En este escenario se encuentran las personas que sufren de somnifobia, una patología poco común caracterizada por un pánico irracional y difícil de controlar ante el acto de ir a la cama y quedarse dormido. Esta condición, que también recibe las denominaciones de hipnofobia o clinofobia, genera con el transcurso del tiempo un menoscabo significativo en la salud física y mental del individuo, como consecuencia directa de la privación crónica de descanso.

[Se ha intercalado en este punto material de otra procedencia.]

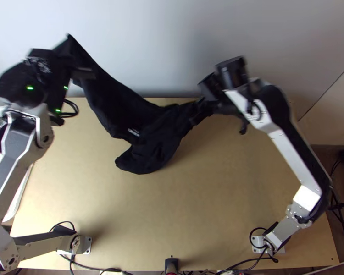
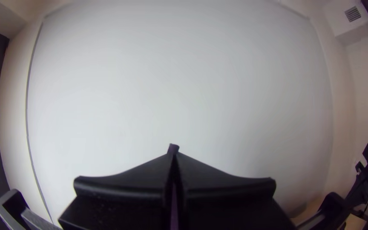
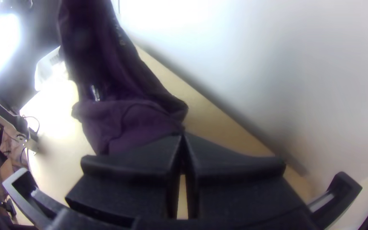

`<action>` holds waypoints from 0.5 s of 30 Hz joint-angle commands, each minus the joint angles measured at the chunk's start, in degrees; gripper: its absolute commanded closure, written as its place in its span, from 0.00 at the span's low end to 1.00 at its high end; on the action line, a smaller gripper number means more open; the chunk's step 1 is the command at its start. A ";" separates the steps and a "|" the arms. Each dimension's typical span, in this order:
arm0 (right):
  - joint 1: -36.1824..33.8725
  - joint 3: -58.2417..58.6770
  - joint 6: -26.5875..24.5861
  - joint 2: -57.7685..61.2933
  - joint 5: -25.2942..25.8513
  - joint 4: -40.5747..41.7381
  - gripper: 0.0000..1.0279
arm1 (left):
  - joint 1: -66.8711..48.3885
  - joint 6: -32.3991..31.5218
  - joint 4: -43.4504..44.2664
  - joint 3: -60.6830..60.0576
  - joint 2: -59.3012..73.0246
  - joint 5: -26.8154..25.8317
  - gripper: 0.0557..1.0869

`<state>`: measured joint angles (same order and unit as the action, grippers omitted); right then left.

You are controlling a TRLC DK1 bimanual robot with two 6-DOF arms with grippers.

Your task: Fold the t-shirt

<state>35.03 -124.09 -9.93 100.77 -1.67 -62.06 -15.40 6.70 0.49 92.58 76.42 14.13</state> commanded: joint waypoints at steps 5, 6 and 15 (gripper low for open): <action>-4.62 -5.02 -2.02 -9.45 8.44 1.42 0.97 | 2.48 0.51 -4.71 15.18 -0.84 0.02 0.97; -4.88 -5.28 -2.46 -10.24 9.41 2.12 0.97 | 2.57 0.77 -5.15 16.76 -0.66 0.02 0.97; -6.02 -7.04 -4.22 -15.61 14.59 4.85 0.97 | 3.36 2.09 -6.12 25.11 -1.63 0.90 0.97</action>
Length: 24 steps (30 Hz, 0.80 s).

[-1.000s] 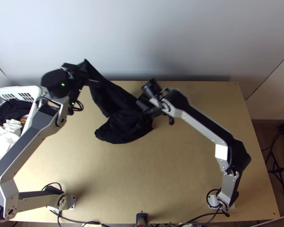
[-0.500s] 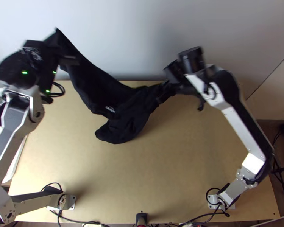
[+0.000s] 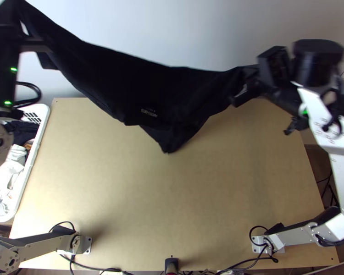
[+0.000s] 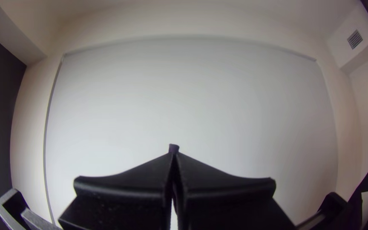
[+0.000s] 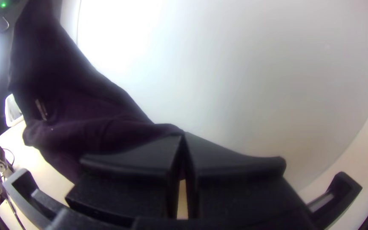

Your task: Fold the t-shirt

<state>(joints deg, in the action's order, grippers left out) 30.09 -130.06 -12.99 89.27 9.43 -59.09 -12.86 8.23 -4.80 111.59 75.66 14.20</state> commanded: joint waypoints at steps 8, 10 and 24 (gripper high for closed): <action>-0.38 -1.16 -5.64 -10.00 6.48 8.20 0.97 | 0.91 0.91 -4.69 15.15 -1.65 0.83 0.97; -0.03 -1.16 -6.52 -11.14 7.09 8.55 0.97 | 0.82 1.26 -5.49 16.38 -2.36 0.75 0.97; 2.08 -0.28 -7.05 -17.56 7.53 5.65 0.97 | -5.15 1.44 -19.55 15.68 -10.71 -0.57 0.97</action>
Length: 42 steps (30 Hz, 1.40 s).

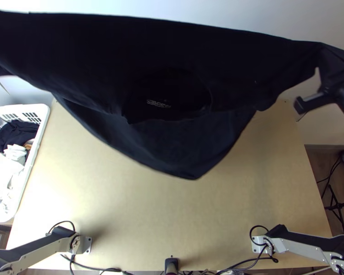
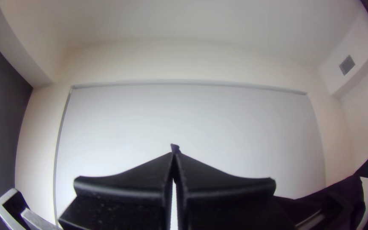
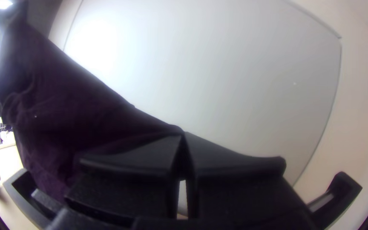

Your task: Fold the t-shirt

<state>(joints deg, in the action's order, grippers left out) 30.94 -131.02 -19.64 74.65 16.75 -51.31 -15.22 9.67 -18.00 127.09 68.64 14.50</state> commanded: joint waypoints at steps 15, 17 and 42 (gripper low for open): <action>6.68 3.40 4.52 -6.27 -1.28 -14.35 0.97 | -3.50 -8.09 -24.89 -0.26 -9.93 -3.69 0.97; 6.59 4.63 6.54 -6.10 -3.31 -15.40 0.97 | -3.50 -9.14 -26.30 -2.72 -11.07 -3.87 0.97; -13.54 41.46 6.28 3.66 -13.50 17.12 0.97 | 0.46 -9.94 20.55 -32.87 20.57 -5.19 0.97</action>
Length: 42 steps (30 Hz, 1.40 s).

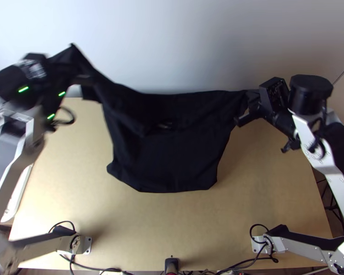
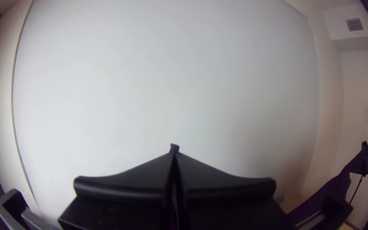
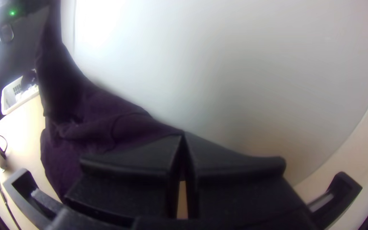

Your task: Fold the t-shirt

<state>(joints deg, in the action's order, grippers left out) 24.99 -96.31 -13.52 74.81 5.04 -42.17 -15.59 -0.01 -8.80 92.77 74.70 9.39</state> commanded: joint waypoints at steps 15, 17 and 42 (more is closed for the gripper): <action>-13.13 12.46 -0.28 12.56 -1.70 19.41 0.97 | -1.10 -0.87 21.45 21.13 42.73 0.63 0.97; -13.22 12.55 -0.10 13.44 -1.70 19.50 0.97 | -1.46 -0.87 22.33 21.40 44.66 0.63 0.97; -13.66 22.57 2.00 18.80 -1.70 24.24 0.97 | -5.06 -3.24 -7.46 24.56 44.75 5.55 0.05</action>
<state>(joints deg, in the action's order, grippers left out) 11.44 -76.99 -12.78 93.23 3.36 -20.08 -19.68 -0.95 -0.47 118.30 126.15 14.50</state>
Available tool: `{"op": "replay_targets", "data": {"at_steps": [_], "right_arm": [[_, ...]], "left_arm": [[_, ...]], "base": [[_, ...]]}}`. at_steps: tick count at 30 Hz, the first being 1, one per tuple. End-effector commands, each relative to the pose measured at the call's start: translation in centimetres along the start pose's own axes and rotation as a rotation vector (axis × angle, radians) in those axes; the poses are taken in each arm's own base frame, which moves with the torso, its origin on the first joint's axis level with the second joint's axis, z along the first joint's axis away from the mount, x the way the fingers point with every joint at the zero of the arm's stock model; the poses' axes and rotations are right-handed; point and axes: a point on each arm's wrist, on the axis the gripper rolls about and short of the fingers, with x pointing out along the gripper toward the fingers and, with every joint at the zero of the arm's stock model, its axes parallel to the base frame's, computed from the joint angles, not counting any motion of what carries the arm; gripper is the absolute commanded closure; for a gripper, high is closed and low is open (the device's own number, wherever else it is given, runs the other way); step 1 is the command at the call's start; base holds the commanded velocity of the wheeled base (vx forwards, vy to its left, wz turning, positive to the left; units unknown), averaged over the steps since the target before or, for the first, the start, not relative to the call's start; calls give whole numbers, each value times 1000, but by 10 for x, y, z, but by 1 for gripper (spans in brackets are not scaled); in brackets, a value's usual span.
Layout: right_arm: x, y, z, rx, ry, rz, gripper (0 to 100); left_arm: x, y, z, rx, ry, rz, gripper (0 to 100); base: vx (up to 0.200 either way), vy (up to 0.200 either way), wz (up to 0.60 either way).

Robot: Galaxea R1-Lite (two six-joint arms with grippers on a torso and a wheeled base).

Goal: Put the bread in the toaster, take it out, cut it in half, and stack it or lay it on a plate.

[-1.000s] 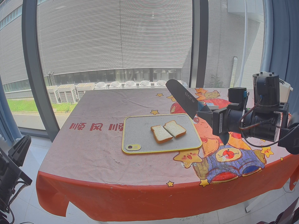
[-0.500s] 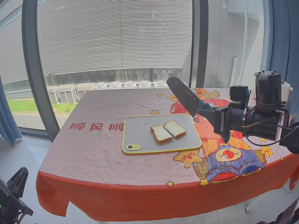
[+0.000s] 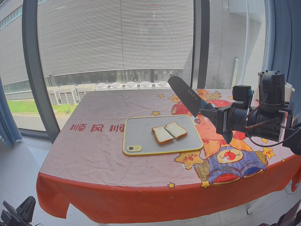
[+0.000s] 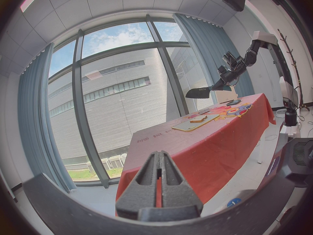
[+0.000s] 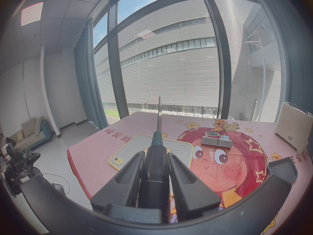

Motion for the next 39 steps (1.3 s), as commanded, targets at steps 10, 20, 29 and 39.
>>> {"op": "replay_targets", "data": {"at_steps": [10,20,29,39], "right_arm": [[-1,1,-1,-3,3,5,100],[-4,3,-2,-5,2,11,100],[-10,8,-4,-11,3,29,100],[-16,15,-15,-22,32,61,100]], "left_arm": [[-5,1,-10,-169,11,198,100],[-5,0,-13,-198,32,157,100],[-5,1,-13,-254,31,195,100],[-5,1,-13,-260,36,211,100]], "base": [[0,0,0],[0,0,0],[0,0,0],[0,0,0]]}}
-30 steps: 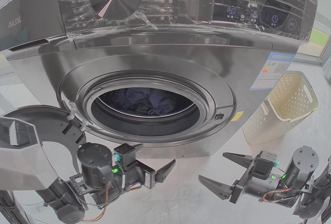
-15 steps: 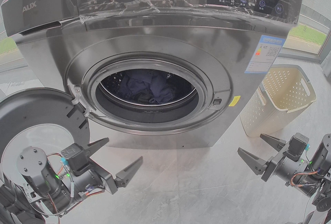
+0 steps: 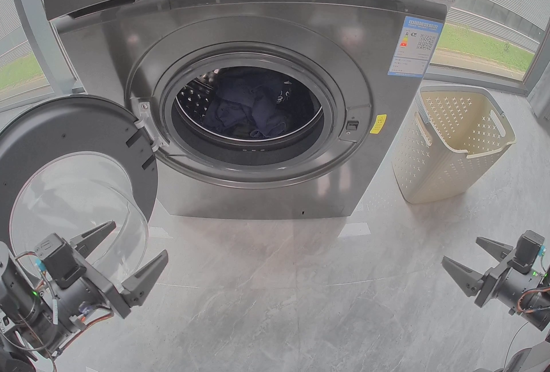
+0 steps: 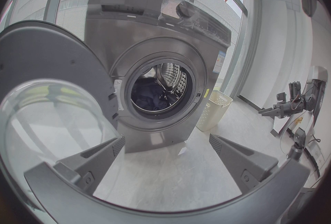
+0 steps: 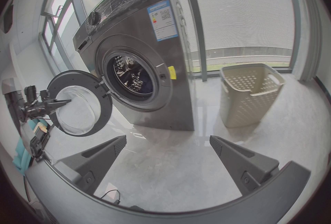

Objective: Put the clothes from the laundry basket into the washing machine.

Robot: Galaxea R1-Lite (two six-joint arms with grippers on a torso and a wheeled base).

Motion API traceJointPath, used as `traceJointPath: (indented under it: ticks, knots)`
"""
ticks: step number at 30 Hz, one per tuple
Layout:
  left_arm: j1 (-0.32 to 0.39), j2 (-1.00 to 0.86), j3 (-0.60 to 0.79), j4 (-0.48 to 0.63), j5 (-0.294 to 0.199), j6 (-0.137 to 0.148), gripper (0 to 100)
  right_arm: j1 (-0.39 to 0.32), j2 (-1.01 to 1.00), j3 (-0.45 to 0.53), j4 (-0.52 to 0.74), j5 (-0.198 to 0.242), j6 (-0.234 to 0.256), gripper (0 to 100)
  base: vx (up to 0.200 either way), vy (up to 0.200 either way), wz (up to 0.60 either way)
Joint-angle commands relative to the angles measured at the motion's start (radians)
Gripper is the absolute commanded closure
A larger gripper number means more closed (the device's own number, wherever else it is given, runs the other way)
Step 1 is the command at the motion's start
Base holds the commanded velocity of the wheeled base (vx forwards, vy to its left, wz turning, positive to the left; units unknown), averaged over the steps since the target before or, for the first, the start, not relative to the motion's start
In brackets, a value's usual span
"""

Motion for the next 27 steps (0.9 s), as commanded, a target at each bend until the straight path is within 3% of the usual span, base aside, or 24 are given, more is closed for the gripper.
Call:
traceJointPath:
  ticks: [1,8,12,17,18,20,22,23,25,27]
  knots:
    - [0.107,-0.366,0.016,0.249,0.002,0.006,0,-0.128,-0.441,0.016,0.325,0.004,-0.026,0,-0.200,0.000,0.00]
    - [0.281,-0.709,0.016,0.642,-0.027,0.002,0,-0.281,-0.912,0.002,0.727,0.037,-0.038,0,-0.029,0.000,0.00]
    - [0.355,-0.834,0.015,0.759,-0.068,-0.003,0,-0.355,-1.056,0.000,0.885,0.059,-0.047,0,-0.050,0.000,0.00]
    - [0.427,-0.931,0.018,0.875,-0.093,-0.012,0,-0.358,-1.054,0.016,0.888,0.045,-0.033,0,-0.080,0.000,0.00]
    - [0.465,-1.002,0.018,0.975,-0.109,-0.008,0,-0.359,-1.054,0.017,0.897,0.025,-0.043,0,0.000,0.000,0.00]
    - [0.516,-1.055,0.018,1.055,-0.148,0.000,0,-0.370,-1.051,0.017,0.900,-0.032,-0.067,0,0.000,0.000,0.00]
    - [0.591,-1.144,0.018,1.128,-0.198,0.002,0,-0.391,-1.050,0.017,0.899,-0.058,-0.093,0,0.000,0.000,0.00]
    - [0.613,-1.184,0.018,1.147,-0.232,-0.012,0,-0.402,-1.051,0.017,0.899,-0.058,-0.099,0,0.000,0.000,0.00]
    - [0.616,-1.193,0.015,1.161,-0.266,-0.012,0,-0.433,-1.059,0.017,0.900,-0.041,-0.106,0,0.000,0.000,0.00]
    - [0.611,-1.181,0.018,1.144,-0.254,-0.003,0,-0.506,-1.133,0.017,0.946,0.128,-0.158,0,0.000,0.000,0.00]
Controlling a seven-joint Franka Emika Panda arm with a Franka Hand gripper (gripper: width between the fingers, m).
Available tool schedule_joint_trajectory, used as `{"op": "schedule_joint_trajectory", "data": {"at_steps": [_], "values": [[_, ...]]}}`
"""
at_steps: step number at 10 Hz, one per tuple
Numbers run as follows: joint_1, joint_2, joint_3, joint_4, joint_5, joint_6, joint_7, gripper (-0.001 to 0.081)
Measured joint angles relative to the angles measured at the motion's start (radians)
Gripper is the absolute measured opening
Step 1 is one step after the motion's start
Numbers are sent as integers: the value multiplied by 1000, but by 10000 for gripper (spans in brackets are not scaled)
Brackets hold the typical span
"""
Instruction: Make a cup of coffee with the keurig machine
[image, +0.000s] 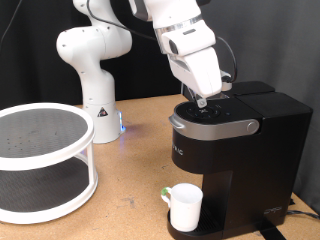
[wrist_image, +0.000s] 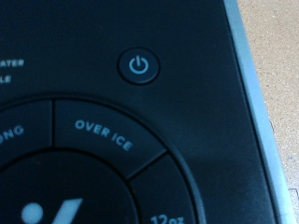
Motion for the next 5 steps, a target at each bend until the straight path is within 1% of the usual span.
{"op": "schedule_joint_trajectory", "data": {"at_steps": [5], "values": [[0,3,7,-20,1,12,-2,0]]}}
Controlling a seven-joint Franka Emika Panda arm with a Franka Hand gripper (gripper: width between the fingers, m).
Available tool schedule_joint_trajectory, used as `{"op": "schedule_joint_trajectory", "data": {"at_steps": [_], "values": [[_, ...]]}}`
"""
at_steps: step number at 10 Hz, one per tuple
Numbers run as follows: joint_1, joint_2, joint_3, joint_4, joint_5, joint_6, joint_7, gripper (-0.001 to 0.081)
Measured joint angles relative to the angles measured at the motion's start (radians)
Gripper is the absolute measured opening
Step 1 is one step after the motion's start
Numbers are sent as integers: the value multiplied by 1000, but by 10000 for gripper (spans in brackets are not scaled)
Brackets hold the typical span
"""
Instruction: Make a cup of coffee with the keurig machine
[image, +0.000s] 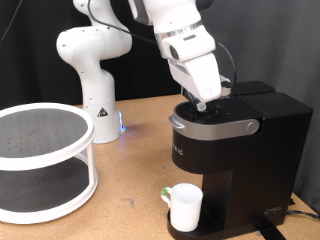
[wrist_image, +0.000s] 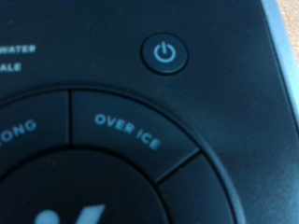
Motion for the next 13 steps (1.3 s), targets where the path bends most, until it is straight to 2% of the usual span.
{"op": "schedule_joint_trajectory", "data": {"at_steps": [4,8,13], "values": [[-1,20,-1,14,16,-22,2,0],[-6,65,-19,91,44,-173,9,0],[-7,104,-31,146,50,-257,18,0]]}}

De acuerdo con la especialista Daniela Silva,
“quienes padecen somnifobia perciben el sueño como un momento de estrés en lugar de descanso”
. Mientras que la mayoría de las personas anhelan el momento de reposo, quienes enfrentan esta fobia experimentan episodios de ansiedad y pánico profundo ante la idea de dormir.
“Esta interpretación hace que el cerebro active sistemas de alerta justo cuando el organismo debería prepararse para recuperarse, alterando los procesos biológicos del descanso y dificultando la regulación emocional y la recuperación física”
, detalla la doctora Silva.
Respecto a los orígenes de esta enfermedad, las causas no han sido establecidas con total claridad. Diversos expertos sugieren que experiencias traumáticas previas podrían ser el detonante de este temor, aunque también puede manifestarse como un síntoma de trastornos de ansiedad o cuadros depresivos que no han recibido atención médica. El miedo principal de estos pacientes radica en la posibilidad de sufrir pesadillas recurrentes, el temor a no despertar nunca o la angustia de que algo trágico ocurra mientras están inconscientes.
Síntomas de la somnifobia

La somnifobia desencadena una serie de reacciones a nivel físico, cognitivo y de conducta que terminan por desestabilizar los ciclos biológicos naturales. Aunque la sintomatología puede variar según el paciente, las manifestaciones más recurrentes incluyen:
- Dificultad respiratoria o falta de aire: Al momento de intentar acostarse, el sistema nervioso simpático se activa erróneamente, generando una respuesta de alerta. Esto deriva en una respiración acelerada y superficial que impide la relajación del tórax y el diafragma, provocando una sensación de opresión.
- Transpiración excesiva y espasmos: El estrés provocado por la hora de dormir eleva los niveles de adrenalina y cortisol. Esto se traduce en sudoración profusa, temblores corporales y palpitaciones, ya que el cuerpo interpreta el sueño como una amenaza externa en lugar de una función vital.
- Ansiedad de tipo anticipatorio: Antes de que llegue el momento de dormir, el paciente puede sufrir náuseas, pesadez en el área estomacal o malestar general, lo que lleva a postergar la hora de ir a la cama sistemáticamente.
- Patrones de pensamiento catastrofista: El afectado suele imaginar escenarios fatales, como el fallecimiento durante el sueño o la pérdida total de control, manteniendo un estado de hipervigilancia constante que bloquea el descanso.
Tratamiento y abordaje profesional
Para la doctora Daniela Silva, resulta vital “comprender esta dinámica es fundamental para identificar y tratar a tiempo este miedo, antes de que se consolide un patrón de sueño fragmentado que comprometa la calidad del descanso de manera persistente”. El abordaje clínico primordial para superar esta condición consiste en la terapia psicológica especializada, mediante la cual el paciente puede desarrollar herramientas para aceptar, gestionar y finalmente vencer este temor irracional.